USDC Campaign

We currently incentivize USDC suppliers in a way that favors single-asset looping, which does not increase net USDC supply. The protocol incentivizes net USDC supply—defined as deposits minus borrows—using time-weighted net supply (TWNS).

Mechanics

  • Net Supply: Deposits − Borrows

  • TWNS (units: $·seconds): Σ(Net Supply × Time Duration)

  • User Share: User TWNS / Total TWNS

  • User Rewards (per epoch): Total Epoch Rewards × User Share

  • APR (units: %/year): (Total Rewards / Total TWNS) × Seconds_in_Year

    • Derivation: APR = Total Rewards ÷ (Total TWNS / Seconds_in_Year)

Example (epoch length = 1,000 s)

Events

  • t=0: Alice deposits 1,000 USDC

  • t=100: Bob deposits 2,000 USDC

  • t=200: Bob borrows 2,000 USDC

  • t=400: Alice deposits 1,000 USDC (Alice total deposits now 2,000)

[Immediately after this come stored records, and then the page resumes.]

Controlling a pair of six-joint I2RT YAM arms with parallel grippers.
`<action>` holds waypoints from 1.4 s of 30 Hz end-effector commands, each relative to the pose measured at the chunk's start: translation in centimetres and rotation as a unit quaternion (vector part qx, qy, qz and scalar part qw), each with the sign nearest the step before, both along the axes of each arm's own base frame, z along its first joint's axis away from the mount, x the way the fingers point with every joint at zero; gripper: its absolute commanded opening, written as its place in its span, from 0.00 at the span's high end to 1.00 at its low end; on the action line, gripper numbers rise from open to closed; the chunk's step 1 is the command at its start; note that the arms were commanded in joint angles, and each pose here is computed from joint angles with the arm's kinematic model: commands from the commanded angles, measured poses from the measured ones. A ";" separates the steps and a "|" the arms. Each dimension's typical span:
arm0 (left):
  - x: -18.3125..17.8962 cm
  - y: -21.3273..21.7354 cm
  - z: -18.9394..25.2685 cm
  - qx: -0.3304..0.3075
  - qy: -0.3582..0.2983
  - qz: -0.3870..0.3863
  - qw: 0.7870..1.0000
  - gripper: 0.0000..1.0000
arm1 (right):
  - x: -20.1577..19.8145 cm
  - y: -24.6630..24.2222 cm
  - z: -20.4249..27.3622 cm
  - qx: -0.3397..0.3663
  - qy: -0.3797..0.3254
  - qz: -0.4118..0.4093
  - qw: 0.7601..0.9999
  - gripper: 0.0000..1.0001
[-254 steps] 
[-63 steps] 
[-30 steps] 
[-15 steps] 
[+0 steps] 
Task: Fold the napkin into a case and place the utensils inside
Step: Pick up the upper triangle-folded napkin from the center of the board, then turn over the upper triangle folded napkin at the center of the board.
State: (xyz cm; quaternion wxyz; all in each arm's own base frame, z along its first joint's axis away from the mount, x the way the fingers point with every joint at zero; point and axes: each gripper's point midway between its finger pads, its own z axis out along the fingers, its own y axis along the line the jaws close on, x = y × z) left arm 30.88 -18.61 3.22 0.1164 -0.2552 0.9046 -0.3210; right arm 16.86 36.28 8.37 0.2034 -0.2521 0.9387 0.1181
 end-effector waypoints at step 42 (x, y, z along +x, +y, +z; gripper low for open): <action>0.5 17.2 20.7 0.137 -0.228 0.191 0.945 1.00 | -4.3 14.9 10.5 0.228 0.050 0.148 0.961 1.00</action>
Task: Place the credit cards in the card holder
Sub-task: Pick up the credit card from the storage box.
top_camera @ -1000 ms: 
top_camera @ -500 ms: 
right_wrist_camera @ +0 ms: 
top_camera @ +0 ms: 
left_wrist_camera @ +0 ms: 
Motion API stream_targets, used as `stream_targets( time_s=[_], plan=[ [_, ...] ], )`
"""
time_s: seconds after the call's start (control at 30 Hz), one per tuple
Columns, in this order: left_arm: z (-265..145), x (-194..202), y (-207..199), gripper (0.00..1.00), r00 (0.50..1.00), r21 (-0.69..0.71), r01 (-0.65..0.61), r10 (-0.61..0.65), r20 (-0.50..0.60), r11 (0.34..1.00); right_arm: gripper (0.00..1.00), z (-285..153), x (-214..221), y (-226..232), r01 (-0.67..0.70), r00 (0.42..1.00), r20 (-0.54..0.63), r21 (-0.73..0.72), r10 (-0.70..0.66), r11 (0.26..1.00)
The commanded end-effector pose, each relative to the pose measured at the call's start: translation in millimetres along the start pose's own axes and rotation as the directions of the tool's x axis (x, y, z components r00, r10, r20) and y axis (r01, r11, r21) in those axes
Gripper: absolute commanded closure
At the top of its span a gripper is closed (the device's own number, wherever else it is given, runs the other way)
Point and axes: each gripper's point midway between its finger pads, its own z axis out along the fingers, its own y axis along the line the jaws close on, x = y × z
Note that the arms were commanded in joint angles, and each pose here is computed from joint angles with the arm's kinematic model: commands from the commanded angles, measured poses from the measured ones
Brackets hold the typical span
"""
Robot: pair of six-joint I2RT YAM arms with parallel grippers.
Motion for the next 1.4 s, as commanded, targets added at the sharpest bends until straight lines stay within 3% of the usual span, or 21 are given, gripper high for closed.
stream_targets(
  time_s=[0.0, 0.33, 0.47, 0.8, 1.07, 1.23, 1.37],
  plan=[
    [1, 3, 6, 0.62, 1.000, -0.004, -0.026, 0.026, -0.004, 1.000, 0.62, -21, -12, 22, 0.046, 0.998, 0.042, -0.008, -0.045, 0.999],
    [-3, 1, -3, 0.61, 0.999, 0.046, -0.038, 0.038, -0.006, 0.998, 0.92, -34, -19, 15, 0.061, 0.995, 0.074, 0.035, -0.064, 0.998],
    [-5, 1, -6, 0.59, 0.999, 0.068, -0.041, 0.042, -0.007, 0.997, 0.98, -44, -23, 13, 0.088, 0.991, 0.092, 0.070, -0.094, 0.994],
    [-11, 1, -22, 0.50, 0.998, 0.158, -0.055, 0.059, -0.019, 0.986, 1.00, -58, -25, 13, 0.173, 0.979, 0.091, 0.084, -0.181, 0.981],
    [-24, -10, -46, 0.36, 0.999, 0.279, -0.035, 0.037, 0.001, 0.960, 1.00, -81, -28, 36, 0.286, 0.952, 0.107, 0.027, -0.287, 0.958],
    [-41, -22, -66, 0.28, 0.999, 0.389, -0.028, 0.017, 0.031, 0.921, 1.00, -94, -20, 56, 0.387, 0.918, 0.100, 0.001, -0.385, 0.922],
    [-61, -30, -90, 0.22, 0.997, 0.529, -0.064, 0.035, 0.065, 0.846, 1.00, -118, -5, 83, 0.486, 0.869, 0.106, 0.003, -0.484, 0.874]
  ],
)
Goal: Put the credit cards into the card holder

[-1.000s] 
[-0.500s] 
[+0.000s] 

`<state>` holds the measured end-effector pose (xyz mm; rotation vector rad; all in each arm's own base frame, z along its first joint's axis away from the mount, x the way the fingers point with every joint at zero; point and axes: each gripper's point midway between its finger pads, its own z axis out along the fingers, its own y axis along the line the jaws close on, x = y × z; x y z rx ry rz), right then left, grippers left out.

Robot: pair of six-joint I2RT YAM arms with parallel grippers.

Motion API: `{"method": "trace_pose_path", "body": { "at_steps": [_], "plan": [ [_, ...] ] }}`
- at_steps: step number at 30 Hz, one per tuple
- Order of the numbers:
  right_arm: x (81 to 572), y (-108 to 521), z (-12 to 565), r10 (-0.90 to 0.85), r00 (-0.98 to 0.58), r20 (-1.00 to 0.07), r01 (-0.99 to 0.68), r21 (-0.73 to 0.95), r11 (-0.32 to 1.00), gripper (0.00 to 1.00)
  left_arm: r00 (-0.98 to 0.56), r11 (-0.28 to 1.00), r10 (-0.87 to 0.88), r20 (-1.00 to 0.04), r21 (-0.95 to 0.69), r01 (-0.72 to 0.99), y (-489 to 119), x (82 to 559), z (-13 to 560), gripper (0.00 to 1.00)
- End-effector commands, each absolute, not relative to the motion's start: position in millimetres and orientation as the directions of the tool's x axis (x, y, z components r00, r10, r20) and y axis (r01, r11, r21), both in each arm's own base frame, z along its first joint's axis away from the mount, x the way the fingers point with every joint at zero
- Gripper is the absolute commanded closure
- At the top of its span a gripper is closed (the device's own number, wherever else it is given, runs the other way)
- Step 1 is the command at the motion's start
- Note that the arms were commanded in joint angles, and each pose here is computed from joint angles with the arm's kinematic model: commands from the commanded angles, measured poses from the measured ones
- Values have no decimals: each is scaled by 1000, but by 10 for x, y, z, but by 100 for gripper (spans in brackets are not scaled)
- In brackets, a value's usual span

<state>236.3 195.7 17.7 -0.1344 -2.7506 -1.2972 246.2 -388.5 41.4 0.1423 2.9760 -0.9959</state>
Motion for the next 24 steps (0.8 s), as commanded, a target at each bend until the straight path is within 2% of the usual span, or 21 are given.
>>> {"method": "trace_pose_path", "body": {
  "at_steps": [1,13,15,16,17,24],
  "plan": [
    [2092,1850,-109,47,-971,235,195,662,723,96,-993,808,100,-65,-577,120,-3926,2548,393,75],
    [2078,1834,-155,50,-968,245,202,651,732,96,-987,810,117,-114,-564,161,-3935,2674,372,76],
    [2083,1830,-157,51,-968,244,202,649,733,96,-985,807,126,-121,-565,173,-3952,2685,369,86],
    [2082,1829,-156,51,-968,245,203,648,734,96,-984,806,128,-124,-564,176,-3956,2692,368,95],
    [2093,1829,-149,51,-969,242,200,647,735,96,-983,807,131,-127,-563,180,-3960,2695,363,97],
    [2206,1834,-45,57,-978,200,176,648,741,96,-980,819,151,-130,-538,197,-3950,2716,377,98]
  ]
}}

  • t=800: Alice withdraws 1,000 USDC (Alice deposits back to 1,000)

  • t=900: Alice borrows 500 USDC (Alice net supply 500)

TWNS

  • Alice: 1,000×400 + 2,000×400 + 1,000×100 + 500×100 = 1,350,000

  • Bob: 2,000×100 = 200,000

  • Total TWNS: 1,550,000

Rewards split (1 APT total):

  • Alice: 1,350,000 / 1,550,000 ≈ 87% → 0.87 APT

  • Bob: 13% → 0.13 APT

If 1 APT = $4, then: APR = (4 / 1,550,000) × 31,536,000 ≈ 81.38%.